*Source material*
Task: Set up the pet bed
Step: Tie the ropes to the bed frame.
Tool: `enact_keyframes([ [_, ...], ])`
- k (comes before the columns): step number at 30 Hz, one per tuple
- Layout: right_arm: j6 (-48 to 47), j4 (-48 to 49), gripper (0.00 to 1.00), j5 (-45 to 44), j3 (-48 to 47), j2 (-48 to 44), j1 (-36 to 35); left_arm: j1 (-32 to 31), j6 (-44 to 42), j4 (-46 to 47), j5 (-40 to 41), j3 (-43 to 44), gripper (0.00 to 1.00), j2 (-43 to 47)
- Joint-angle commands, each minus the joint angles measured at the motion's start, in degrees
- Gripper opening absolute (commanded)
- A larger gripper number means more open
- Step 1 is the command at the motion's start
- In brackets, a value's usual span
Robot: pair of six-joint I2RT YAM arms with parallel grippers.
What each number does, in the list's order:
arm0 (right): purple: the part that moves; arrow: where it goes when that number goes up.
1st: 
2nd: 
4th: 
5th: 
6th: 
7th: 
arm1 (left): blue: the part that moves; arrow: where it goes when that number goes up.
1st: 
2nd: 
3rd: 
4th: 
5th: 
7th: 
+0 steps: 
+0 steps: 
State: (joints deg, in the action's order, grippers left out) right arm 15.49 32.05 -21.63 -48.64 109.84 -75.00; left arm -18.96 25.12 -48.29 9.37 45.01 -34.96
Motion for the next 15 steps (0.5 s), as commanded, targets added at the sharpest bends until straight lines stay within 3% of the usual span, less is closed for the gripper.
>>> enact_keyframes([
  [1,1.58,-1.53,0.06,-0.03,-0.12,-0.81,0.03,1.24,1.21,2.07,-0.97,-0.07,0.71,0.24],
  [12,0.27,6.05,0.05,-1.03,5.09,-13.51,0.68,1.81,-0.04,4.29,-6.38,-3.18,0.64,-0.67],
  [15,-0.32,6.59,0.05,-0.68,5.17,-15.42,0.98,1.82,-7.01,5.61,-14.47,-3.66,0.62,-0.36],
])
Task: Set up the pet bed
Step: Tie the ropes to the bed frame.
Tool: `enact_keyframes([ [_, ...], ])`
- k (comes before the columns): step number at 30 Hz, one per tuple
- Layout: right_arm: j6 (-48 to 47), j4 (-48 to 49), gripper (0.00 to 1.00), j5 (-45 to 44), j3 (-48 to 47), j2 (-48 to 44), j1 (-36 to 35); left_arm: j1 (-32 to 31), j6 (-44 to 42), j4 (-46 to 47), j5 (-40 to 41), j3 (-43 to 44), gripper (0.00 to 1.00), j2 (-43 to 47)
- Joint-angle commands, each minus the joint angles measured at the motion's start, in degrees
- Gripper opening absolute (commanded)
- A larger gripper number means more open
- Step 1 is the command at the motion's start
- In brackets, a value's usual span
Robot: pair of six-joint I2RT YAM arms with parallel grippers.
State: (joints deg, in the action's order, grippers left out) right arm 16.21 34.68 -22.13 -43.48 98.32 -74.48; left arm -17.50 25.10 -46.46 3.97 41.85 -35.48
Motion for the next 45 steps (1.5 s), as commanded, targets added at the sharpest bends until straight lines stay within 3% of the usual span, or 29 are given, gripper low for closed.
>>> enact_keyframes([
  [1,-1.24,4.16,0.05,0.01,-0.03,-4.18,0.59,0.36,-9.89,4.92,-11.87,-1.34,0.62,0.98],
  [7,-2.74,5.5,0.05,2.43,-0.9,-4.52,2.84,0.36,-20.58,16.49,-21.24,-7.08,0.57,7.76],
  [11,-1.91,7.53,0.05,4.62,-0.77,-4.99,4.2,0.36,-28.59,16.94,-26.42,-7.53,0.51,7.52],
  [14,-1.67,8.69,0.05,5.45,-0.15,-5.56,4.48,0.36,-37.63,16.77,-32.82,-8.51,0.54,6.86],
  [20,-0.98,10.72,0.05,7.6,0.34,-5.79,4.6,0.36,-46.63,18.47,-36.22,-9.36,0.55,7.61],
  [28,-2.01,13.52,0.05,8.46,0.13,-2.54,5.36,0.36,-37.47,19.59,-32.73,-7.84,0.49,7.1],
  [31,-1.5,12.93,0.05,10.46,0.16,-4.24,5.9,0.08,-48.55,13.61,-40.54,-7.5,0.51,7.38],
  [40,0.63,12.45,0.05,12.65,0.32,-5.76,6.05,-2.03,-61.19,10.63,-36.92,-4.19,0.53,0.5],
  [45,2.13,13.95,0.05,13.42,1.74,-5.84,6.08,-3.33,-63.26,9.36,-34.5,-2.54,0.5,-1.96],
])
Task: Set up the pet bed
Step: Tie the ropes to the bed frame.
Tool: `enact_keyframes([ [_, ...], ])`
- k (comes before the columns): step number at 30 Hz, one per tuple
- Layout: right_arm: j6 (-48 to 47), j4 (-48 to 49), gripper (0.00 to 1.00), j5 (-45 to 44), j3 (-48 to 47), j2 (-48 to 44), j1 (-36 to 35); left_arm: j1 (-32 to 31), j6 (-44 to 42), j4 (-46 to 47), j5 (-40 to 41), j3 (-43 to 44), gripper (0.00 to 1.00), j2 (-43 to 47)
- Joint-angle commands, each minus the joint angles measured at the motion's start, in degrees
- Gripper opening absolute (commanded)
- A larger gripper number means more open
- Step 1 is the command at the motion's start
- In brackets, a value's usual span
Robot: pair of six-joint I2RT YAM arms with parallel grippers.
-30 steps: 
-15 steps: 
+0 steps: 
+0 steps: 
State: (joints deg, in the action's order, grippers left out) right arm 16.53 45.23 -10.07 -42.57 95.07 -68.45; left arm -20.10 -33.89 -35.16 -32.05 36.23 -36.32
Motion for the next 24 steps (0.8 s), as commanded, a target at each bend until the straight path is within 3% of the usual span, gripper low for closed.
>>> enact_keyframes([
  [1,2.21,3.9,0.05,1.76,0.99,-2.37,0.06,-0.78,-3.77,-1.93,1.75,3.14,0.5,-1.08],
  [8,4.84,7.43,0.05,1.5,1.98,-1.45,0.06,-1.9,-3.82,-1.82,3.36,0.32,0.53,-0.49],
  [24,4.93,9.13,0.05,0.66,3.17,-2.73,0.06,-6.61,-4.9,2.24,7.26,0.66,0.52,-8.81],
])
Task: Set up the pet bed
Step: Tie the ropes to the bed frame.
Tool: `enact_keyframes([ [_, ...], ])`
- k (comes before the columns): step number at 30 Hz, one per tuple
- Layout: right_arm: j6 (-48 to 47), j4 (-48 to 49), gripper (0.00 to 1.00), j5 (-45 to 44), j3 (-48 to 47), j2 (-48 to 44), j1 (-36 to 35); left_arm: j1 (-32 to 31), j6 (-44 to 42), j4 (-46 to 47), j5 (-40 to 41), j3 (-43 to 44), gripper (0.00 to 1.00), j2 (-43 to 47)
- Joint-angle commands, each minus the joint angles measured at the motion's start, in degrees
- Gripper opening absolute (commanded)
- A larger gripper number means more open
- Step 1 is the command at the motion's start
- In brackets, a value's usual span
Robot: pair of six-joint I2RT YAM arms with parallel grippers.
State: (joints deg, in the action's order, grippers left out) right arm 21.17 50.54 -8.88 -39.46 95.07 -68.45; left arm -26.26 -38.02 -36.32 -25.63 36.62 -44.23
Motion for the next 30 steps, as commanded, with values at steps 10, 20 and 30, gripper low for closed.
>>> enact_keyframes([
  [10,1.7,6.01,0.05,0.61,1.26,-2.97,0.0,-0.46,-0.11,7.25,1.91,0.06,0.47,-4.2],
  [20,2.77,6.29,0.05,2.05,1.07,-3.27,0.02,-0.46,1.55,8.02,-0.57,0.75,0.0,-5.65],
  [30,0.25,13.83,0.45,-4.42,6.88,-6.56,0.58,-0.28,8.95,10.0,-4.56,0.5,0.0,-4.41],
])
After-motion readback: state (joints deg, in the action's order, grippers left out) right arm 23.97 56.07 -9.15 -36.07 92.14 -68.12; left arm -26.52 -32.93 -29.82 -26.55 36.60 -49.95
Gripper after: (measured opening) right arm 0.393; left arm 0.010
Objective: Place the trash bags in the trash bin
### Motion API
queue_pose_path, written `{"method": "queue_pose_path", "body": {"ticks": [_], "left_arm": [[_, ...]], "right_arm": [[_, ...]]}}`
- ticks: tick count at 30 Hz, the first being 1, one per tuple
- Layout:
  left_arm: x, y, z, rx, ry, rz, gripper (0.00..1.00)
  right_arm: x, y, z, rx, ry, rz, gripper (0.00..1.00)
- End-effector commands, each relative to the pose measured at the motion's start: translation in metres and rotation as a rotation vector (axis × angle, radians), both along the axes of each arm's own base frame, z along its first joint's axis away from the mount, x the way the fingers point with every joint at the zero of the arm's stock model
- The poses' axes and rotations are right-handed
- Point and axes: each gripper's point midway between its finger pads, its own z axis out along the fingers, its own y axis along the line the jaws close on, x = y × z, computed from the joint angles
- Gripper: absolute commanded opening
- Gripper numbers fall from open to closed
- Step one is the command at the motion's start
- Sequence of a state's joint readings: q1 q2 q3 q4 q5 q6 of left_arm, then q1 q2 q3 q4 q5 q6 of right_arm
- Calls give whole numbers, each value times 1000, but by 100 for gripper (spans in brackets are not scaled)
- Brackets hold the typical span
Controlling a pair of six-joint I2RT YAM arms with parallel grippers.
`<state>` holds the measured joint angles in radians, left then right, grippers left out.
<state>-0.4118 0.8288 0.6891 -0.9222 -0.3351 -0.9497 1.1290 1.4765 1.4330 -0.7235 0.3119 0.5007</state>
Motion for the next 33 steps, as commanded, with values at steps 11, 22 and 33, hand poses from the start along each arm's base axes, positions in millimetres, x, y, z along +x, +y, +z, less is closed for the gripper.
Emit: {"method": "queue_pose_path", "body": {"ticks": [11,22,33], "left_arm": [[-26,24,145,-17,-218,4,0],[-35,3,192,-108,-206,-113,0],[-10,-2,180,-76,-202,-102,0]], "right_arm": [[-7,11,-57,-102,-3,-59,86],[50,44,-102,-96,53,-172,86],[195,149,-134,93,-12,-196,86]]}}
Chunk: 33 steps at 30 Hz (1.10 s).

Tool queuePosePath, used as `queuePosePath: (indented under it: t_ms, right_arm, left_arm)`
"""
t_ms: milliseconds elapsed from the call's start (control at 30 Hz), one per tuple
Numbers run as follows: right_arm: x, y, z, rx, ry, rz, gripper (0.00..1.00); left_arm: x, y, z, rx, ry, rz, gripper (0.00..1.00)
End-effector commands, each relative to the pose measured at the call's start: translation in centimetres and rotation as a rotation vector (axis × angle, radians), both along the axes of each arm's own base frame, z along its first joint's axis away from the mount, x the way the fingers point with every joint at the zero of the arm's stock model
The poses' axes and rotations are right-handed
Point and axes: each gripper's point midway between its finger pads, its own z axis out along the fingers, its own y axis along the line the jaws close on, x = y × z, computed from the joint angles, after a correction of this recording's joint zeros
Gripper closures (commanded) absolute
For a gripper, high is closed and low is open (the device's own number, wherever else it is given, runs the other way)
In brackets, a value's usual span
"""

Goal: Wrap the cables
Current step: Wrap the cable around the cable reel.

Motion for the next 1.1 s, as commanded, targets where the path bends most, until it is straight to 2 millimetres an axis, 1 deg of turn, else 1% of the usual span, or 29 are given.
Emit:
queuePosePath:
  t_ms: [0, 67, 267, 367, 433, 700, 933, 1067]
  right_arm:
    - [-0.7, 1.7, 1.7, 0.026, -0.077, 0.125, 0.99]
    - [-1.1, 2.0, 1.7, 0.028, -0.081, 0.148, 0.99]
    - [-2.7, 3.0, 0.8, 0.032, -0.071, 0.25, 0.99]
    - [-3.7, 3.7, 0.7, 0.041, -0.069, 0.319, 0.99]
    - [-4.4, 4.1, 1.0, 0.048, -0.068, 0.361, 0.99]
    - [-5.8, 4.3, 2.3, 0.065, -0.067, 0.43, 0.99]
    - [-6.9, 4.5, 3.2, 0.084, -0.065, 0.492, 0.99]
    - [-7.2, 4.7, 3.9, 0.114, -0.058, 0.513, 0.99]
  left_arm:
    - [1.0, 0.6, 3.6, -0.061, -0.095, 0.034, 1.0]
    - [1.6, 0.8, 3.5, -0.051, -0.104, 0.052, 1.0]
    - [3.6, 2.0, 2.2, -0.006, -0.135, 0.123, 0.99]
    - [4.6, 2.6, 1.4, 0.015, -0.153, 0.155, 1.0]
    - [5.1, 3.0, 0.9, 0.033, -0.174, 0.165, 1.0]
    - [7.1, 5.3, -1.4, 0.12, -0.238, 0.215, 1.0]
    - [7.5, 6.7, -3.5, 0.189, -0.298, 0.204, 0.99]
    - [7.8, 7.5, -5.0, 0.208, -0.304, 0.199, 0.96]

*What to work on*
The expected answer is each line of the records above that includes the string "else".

*Response*
For a gripper, high is closed and low is open (the device's own number, wherever else it is given, runs the other way)
Motion for the next 1.1 s, as commanded, targets where the path bends most, until it is straight to 2 millimetres an axis, 1 deg of turn, else 1% of the usual span, or 29 are given.

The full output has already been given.